Altri trattamenti approvati e sperimentali sono in fase di sperimentazione contro il coronavirus o probabilmente lo saranno presto. Includono farmaci che possono ridurre l’infiammazione, come corticosteroidi e baricitinib, un trattamento per l’artrite reumatoide. Alcuni ricercatori hanno grandi speranze per il camostat mesilato, un farmaco autorizzato in Giappone per la pancreatite, che inibisce una proteina umana coinvolta nell’infezione.

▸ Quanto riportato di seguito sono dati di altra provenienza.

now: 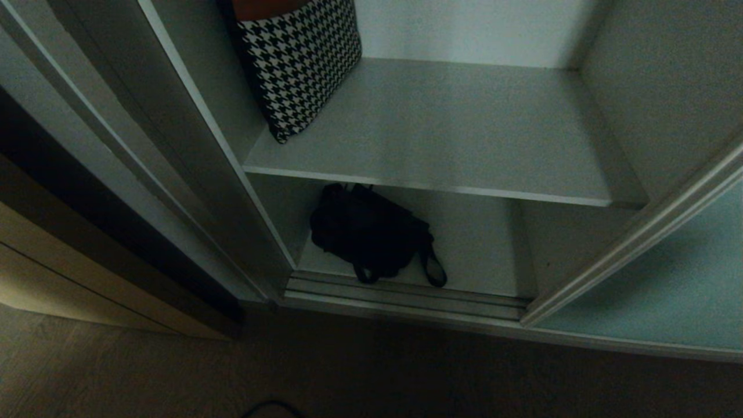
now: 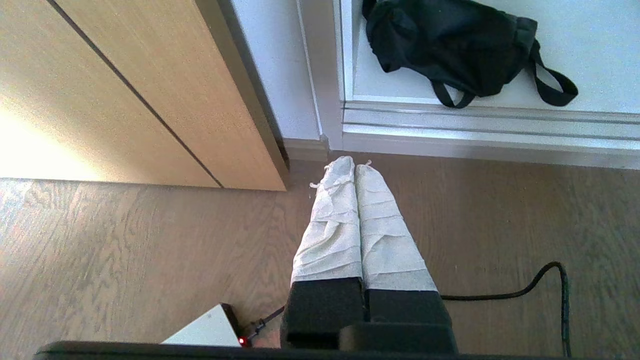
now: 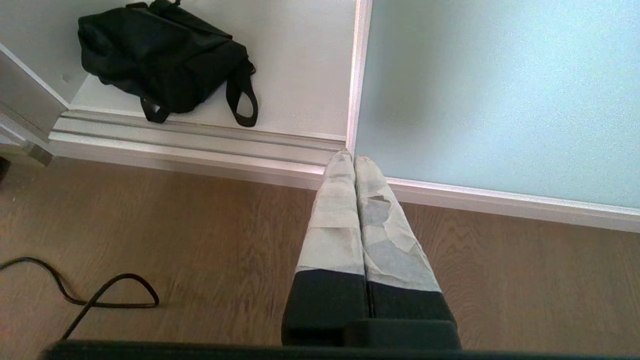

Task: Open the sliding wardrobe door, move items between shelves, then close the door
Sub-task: Close the door

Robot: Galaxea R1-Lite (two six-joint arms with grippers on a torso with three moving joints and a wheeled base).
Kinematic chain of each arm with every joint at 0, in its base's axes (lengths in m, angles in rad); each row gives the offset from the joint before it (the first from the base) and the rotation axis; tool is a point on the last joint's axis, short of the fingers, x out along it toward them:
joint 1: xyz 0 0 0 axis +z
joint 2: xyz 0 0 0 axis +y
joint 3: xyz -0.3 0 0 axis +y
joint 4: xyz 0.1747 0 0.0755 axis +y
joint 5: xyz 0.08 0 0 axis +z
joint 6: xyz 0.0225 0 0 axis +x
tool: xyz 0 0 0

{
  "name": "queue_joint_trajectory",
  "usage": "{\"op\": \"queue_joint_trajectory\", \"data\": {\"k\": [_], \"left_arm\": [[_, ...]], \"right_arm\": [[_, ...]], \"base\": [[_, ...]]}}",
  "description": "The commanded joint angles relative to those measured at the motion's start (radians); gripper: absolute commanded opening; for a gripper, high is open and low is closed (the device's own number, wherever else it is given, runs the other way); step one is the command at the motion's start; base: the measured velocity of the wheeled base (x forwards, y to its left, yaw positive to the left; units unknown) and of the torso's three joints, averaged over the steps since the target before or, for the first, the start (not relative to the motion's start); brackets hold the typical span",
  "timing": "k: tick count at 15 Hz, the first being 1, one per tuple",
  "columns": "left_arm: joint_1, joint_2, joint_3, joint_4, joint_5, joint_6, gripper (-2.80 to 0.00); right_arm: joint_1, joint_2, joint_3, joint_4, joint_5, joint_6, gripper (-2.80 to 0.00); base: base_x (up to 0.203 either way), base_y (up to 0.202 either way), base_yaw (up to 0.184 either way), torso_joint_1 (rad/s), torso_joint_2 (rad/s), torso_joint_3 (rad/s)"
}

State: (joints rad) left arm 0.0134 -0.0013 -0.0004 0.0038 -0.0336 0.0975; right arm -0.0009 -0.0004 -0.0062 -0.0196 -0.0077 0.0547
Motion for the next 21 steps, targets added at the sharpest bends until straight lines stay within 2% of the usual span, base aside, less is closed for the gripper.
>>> {"op": "queue_joint_trajectory", "data": {"k": [1, 18, 21], "left_arm": [[0.0, 0.003, 0.0, -0.001, 0.0, 0.001, -2.8], [0.0, 0.003, 0.0, -0.001, 0.011, -0.037, -2.8], [0.0, 0.003, -0.001, 0.002, 0.006, -0.007, -2.8]], "right_arm": [[0.001, -0.001, 0.0, 0.0, 0.0, 0.001, -2.8], [0.0, -0.001, 0.0, 0.0, 0.0, 0.001, -2.8], [-0.001, -0.001, 0.0, 0.0, 0.0, 0.001, -2.8]], "base": [[0.0, 0.0, 0.0, 0.0, 0.0, 0.0], [0.0, 0.0, 0.0, 0.0, 0.0, 0.009], [0.0, 0.0, 0.0, 0.0, 0.0, 0.0]]}}
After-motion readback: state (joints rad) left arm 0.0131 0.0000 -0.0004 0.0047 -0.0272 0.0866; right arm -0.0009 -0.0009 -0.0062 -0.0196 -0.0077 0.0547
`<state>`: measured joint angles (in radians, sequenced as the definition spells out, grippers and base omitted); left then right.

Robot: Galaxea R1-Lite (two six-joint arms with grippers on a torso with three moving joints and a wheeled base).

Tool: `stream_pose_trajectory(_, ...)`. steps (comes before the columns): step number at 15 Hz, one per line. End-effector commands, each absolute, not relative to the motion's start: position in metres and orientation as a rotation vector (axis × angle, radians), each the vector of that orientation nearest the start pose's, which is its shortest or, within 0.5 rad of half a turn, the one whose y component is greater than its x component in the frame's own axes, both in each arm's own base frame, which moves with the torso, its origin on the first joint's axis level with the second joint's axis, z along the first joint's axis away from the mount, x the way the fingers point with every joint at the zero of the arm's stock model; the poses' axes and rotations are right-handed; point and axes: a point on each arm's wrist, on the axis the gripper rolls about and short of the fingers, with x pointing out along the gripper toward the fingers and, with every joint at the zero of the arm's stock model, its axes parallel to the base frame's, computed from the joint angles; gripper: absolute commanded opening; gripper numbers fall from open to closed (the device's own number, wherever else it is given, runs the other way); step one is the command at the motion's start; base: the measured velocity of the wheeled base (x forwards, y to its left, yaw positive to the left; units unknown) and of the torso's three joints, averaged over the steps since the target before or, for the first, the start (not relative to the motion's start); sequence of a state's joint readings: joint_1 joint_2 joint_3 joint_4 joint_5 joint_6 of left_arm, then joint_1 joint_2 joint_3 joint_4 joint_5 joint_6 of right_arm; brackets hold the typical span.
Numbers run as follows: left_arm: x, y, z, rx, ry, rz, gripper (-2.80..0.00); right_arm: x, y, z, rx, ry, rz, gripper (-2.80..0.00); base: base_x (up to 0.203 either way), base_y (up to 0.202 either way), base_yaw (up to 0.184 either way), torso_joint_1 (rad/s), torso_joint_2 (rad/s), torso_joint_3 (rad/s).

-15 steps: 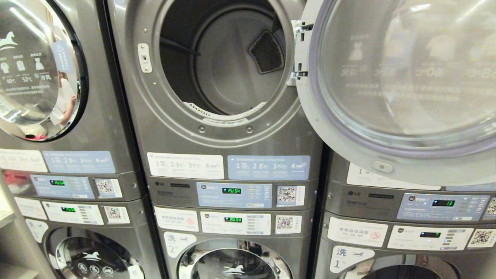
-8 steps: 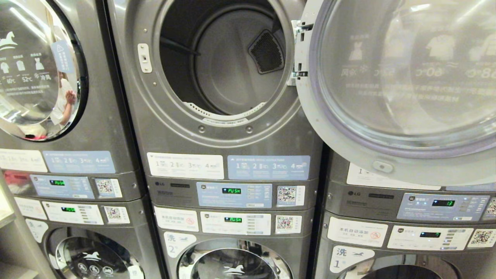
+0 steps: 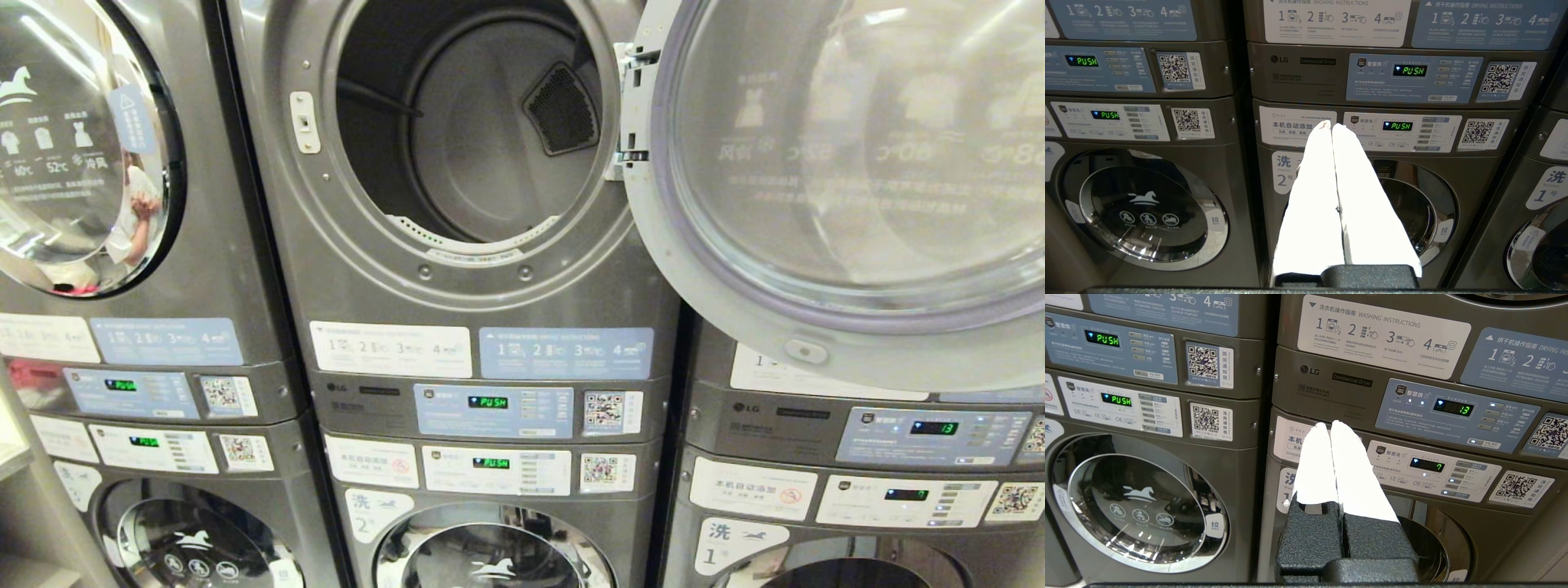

Altri antivirali avranno anche una possibilità, tra cui il farmaco antinfluenzale favipiravir e altri antiretrovirali per l’HIV. I ricercatori hanno anche in programma di provare a rafforzare l’immunità con plasma “convalescente” da pazienti con COVID-19 recuperati o anticorpi monoclonali diretti a SARS-CoV-2.

Perlman afferma che il modo più intelligente per testare i farmaci è nelle persone nelle prime fasi della malattia che i medici pensano che molto probabilmente peggioreranno molto. Come lo determineresti? “Questa è la domanda chiave”, afferma. I ricercatori potrebbero trovare un biomarcatore nel sangue che li aiuti a prevedere il decorso della malattia.

Fondamentalmente, medici e ricercatori in tutto il mondo stanno affrontando il problema con urgenza, afferma Henao Restrepo. “Questa è una crisi come nessun altra e dovremo lavorare insieme”, afferma. “Questo è l’unico modo forse troveremo una soluzione.”